* [Task statement] Set down exactly the lines below, starting at the one that contains "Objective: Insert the" and ending at the one that contains "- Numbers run", with both of those lines included and nothing else.

* [Dataset records]
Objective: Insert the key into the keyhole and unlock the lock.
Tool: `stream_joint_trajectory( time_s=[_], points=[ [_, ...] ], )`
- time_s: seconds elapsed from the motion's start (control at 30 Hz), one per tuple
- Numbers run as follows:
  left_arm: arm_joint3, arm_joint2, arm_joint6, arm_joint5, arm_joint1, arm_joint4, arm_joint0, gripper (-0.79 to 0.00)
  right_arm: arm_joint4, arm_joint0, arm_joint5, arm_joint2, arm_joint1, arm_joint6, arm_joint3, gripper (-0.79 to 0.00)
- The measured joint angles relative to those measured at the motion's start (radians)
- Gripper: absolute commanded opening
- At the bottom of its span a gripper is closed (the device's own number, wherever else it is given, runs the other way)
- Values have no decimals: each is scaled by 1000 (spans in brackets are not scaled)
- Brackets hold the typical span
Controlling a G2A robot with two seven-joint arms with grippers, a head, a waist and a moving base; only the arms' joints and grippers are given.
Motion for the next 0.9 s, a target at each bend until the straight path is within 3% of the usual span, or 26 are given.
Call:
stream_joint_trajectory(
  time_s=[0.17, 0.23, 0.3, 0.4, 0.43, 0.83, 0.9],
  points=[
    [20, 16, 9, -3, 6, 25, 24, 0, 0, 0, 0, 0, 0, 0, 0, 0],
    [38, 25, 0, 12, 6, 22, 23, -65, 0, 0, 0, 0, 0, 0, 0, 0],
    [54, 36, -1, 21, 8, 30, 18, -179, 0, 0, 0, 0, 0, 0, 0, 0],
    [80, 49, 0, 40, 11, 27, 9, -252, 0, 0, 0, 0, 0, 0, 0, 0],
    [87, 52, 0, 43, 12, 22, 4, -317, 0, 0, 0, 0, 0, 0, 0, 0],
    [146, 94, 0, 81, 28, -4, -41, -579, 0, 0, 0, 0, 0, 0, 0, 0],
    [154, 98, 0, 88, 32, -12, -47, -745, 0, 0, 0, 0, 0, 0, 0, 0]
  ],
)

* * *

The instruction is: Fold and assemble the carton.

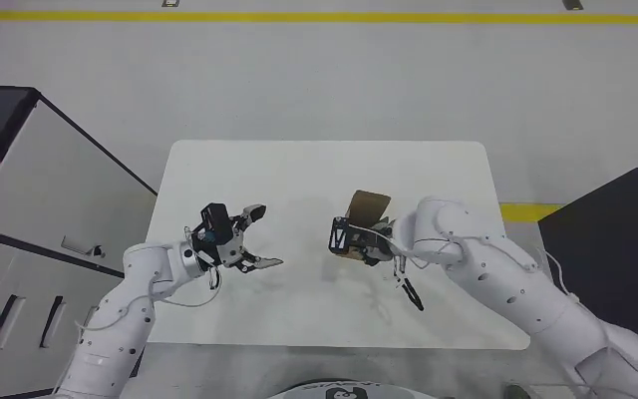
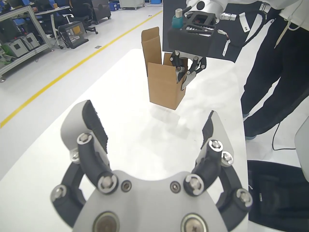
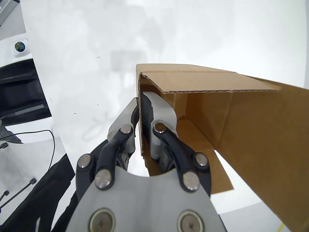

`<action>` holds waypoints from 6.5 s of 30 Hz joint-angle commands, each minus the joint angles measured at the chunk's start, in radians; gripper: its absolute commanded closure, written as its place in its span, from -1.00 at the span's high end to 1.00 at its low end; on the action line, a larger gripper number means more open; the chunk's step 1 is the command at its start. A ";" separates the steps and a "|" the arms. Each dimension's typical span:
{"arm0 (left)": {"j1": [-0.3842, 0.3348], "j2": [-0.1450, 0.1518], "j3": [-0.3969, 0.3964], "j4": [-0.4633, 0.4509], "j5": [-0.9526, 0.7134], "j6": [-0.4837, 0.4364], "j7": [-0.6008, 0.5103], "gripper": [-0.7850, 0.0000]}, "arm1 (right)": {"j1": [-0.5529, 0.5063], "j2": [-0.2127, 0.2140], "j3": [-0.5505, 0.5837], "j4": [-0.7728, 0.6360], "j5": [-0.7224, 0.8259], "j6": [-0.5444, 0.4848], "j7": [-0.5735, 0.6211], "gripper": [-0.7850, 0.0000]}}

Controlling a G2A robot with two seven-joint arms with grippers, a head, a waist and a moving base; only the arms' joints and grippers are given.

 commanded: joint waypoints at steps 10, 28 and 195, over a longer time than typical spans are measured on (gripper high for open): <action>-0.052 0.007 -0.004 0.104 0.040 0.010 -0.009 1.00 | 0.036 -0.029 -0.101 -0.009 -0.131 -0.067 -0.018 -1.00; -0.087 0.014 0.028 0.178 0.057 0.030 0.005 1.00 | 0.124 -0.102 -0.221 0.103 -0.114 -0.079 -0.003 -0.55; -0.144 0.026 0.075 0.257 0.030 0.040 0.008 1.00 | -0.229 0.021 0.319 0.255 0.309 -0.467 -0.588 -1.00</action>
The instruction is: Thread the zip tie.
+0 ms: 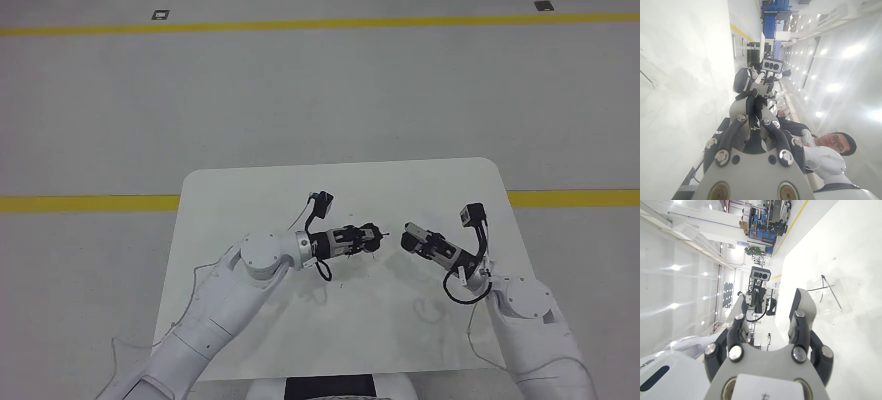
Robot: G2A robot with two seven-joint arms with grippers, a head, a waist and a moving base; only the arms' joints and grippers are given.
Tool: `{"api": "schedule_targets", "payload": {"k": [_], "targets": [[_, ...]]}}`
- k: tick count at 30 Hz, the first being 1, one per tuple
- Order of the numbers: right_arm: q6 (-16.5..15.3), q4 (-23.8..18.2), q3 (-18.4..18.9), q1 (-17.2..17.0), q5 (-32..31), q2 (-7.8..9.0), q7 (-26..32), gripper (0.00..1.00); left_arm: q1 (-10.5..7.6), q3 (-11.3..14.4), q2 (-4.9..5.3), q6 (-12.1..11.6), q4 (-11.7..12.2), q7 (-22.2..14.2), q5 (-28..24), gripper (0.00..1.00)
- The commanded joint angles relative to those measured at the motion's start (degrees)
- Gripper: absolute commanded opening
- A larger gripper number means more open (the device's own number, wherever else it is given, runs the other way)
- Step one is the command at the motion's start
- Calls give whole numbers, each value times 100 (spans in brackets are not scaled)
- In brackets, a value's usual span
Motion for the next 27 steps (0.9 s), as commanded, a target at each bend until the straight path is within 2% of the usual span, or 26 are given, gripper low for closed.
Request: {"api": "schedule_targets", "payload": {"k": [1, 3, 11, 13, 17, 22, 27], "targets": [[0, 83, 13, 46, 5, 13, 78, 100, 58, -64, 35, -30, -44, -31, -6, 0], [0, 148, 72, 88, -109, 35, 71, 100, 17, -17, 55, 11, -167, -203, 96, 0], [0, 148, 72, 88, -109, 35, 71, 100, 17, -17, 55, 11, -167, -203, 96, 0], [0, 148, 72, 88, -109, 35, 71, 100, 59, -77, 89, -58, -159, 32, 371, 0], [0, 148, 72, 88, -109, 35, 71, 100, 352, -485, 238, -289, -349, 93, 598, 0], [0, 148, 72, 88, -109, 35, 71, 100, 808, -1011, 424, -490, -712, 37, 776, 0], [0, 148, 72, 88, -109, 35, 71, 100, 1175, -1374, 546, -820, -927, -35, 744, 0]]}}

* [Output below]
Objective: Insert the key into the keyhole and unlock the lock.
Tool: `stream_joint_trajectory( time_s=[_], points=[ [_, ...] ], )`
- time_s: seconds elapsed from the motion's start (control at 30 Hz), one per tuple
- Numbers run as follows:

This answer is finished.